For any lm.rrpp
object, a vector of coefficients
can be used for a specific test of a vector of betas (specific population parameters).
This test follows the form of (b - beta) in the numerator of a t-statistic, where
beta can be a value other than 0 (or 0). However, for this test, a vector (Beta) of length, p,
is used for the p variables in the lm.rrpp
fit. If Beta is a vector of 0s, this
test is essentially the same as the test performed for coef.lm.rrpp
. However,
it is possible to test null hypotheses for beta values other than 0, sensu Cicuéndez et al. (2023).
This function can use either the square-root of the inner-product of vectors of coefficients (distance, d)
or generalized inner-product based on the inverse of the residual covariance matrix
(Mahalanobis distance, md) as statistics. In most cases, either will likely yield similar (or same)
P-values. However, Mahalanobis distance might be preferred for generalized least squares fits, which
do not have consistent residual covariance matrices for null (intercept only) models over
RRPP permutations (the distances are thus
standardized by the residual covariances). If high-dimensional data are analyzed, a generalized inverse
of the residual covariance matrix will be used because of singular covariance matrices. Results are less
trustworthy with Mahalanobis distances, in these cases.
The coefficient number should be provided for specific tests. One can determine this with, e.g.,
coef(fit). If it is not provided (NULL), tests will be performed on all possible vectors of coefficients
(rows of coefficients matrix). These tests will be performed sequentially. If a null model is not specified,
then for each vector of coefficients, the corresponding parameter is dropped from the linear model
design matrix to make a null model.
This process is analogous in some ways to a leave-one-out
cross-validation (LOOCV) analysis, testing each coefficient against models containing parameters for all other
coefficients. For example, for a linear model fit, y ~ x1 + x2 + 1, where x1 and x2 are single-parameter
covariates,
the analysis would first drop the intercept, then x1, then x2, performing three sequential analyses. This
option could require large amounts of computation time for large models, high-dimensional data, many RRPP
permutations, or any combination of these.
The test results previously reported via coef.lm.rrpp can be found using X.null.
One would have to be cognizant of the null model used for each coefficient, based on
which term it represents. The function, reveal.model.designs
could help determine
terms to include in a null model. Regardless, such tests have to be performed iteratively now,
but do not require verbose results for initial lm.rrpp fits.
Difference between coef.lm.rrpp test and betaTest
The test for coef.lm.rrpp uses the square-root of inner-products of vectors (d) as a
test statistic and only tests the null hypothesis that the length of the vector is 0.

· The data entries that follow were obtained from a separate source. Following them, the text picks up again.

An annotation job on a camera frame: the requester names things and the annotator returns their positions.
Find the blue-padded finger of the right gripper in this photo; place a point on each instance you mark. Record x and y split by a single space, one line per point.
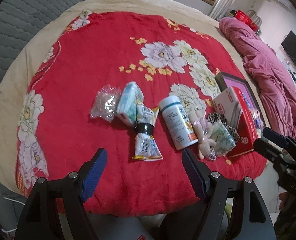
273 136

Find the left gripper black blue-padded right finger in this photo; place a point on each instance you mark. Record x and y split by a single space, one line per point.
249 219

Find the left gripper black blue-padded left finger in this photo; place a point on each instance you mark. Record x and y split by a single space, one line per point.
40 216

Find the small green tissue pack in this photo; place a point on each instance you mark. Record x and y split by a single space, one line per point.
224 141

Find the leopard print scrunchie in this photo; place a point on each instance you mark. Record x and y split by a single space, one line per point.
216 117

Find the pink plush bunny keychain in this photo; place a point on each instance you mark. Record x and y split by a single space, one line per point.
203 130

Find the snack packet with black band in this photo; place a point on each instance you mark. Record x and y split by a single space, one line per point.
146 148

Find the clear bag with beige item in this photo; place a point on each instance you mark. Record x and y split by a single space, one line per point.
105 103

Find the person's right hand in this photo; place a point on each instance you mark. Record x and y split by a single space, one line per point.
283 197

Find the purple scrunchie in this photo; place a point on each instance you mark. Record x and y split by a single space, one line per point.
257 123

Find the red tissue box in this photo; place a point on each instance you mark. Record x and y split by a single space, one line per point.
231 104

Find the pink item in clear packet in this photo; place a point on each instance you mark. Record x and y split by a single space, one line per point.
255 114

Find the pink quilted duvet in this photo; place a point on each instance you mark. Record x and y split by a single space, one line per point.
276 88

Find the grey box with pink book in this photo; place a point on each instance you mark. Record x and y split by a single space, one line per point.
225 80

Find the white supplement bottle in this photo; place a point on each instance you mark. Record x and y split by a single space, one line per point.
177 122

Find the red bags by window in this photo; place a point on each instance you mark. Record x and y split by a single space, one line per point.
249 18

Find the red floral blanket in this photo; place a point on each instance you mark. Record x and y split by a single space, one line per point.
56 134

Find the grey quilted headboard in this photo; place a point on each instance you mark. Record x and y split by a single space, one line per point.
21 20

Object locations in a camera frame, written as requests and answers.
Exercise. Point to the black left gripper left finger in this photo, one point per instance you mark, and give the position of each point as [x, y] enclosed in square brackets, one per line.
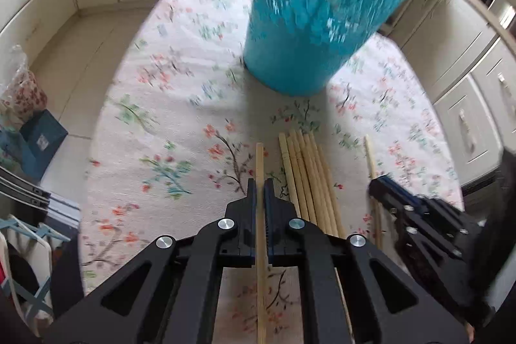
[167, 293]

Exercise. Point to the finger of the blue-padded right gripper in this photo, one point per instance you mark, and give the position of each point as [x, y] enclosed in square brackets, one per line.
[391, 195]

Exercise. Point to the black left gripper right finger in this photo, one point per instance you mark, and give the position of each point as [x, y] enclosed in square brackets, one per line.
[351, 292]

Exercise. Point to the wooden chopstick bundle rightmost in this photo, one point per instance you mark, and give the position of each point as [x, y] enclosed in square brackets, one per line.
[329, 195]

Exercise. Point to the wooden chopstick bundle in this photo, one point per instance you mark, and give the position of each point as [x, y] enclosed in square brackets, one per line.
[320, 203]
[329, 195]
[300, 182]
[289, 172]
[299, 144]

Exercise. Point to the wooden chopstick bundle leftmost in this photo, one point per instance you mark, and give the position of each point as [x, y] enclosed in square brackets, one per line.
[289, 172]

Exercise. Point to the white folding rack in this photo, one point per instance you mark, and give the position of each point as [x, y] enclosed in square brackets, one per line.
[28, 256]

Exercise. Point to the cream right cabinet drawers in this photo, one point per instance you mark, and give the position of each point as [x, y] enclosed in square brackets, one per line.
[465, 60]

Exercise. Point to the floral tablecloth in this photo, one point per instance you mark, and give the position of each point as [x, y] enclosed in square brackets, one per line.
[175, 139]

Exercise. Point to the dark blue box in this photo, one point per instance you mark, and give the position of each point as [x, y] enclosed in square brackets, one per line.
[41, 138]

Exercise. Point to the clear floral plastic bag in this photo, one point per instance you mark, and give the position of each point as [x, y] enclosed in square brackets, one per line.
[21, 95]

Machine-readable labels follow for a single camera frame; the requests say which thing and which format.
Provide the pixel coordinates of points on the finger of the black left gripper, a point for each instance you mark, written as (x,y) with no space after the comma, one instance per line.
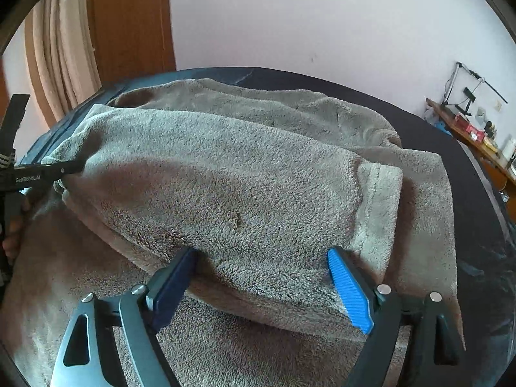
(36,174)

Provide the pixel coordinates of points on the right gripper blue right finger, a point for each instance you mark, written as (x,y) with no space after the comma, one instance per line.
(434,354)

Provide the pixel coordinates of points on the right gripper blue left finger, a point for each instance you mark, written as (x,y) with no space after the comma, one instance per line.
(87,354)

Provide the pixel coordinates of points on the grey-brown fleece garment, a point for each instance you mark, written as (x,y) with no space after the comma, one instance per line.
(263,184)

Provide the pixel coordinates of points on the person's left hand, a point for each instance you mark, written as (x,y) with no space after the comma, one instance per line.
(12,242)

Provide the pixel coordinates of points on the beige curtain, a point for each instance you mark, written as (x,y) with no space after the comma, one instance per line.
(60,57)

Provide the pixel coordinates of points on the dark blue bed cover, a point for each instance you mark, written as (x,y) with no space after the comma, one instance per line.
(485,236)

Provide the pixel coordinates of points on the brown wooden door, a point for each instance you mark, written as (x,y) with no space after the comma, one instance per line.
(131,38)

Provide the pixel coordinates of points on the wooden desk with clutter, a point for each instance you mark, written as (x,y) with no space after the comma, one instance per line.
(501,176)

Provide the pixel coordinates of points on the red box on desk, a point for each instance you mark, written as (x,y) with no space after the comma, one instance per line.
(463,124)

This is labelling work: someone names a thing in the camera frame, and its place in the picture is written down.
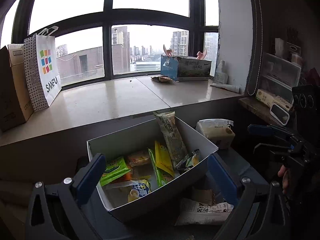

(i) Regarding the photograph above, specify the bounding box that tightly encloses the white red-print snack bag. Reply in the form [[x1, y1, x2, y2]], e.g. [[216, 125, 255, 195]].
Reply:
[[175, 199, 234, 226]]

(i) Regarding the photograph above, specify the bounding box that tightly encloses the green seaweed snack bag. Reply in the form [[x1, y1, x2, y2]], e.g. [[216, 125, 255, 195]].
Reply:
[[148, 140, 175, 187]]

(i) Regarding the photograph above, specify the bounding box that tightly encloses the person's right hand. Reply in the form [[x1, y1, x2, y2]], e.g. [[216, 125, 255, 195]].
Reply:
[[278, 165, 290, 194]]

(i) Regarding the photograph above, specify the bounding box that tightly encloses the small green snack packet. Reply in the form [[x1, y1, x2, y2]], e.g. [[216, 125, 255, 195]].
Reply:
[[100, 157, 131, 186]]

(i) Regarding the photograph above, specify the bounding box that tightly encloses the white small mirror case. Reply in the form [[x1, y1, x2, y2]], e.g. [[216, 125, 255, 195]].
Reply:
[[270, 103, 290, 126]]

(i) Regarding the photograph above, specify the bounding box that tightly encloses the beige tissue pack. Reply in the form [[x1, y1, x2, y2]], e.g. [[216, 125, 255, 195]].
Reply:
[[196, 119, 235, 149]]

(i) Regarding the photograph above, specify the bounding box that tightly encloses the yellow blue candy bag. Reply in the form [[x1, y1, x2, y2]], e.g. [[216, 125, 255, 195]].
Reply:
[[127, 179, 151, 202]]

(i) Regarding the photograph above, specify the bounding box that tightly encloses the green-white carton on shelf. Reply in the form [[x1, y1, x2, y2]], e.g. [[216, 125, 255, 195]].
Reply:
[[255, 89, 292, 111]]

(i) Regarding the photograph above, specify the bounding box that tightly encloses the white cardboard snack box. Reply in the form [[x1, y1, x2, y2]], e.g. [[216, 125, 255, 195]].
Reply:
[[87, 118, 218, 226]]

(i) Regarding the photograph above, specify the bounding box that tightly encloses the clear plastic drawer unit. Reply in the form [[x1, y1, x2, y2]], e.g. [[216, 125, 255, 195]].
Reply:
[[259, 53, 301, 103]]

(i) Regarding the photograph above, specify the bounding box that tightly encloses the beige tall biscuit bag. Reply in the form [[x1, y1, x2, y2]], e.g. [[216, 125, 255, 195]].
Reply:
[[153, 111, 187, 168]]

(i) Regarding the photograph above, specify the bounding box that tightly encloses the white tube on sill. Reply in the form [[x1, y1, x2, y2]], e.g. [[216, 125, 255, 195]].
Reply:
[[211, 83, 240, 93]]

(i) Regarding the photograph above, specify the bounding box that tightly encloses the brown cardboard box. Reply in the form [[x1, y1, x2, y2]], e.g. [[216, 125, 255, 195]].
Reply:
[[0, 44, 34, 132]]

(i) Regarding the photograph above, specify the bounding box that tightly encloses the white bottle on sill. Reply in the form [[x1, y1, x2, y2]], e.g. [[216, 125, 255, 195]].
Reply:
[[214, 60, 228, 84]]

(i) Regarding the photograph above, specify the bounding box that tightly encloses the white Sanfu shopping bag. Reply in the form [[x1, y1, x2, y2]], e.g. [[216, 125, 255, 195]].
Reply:
[[23, 25, 61, 112]]

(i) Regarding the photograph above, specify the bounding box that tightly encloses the flat wrapper on sill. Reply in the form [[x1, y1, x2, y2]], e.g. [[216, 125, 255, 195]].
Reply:
[[151, 76, 173, 83]]

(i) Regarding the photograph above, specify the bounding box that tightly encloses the blue printed tissue box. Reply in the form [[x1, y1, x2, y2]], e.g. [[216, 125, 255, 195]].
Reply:
[[160, 46, 212, 81]]

The significance of the test is based on random values produced by RRPP, based on the
matrices of coefficients that are produced in all permutations. The null models for generating
RRPP distributions are consistent with those used for ANOVA, as specified in the
lm.rrpp
fit by choice of SS type. Therefore, the random coefficients are
consistent with those produced by RRPP for generating random estimates used in ANOVA.
The betaTest analysis allows different null hypotheses to be used (vector length is not necessarily 0)
and unless otherwise specified, uses a null model that lacks one vector of parameters and a full
model that contains all vectors of parameters, for the parameter for which coefficients are estimated.
This is closest to a type III SS method of estimation, but each parameter is dropped from the model,
rather than terms potentially comprising several parameters. Additionally, betaTest calculates
Mahalanobis distance, in addition to Euclidean distance, for vectors of coefficients.
This statistic is probably
better for more types of models (like generalized least squares fits).
High-dimensional data
If data are high-dimensional (more variables than observations), or even highly multivariate,
using Mahalanobis distance can require significant computation time and will require
using a generalized inverse. One might wish to consider first whether using principal component
scores or other ordinate scores could achieve the same goal. (See ordinate
.)
For example, one could use the first few principal components as a surrogate for a high-dimensional
trait, and test whether the surrogate trait is different than Beta. This would require that
the PC scores make sense compared to the original variables, but it would be more
computationally tractable.
Generalized Least Squares
To the extent that is possible, tests for GLS estimated coefficients should use
Mahalanobis distance. The reason is that the covariance matrix for the data
(not to be confused with the residual covariance matrix of a linear model)
might not be consistent across RRPP permutations. To assure that random distances are
comparable in terms of scale, a generalized (Mahalanobis) distance is safer. However,
this can impose a computational burden for high-dimensional data (see above).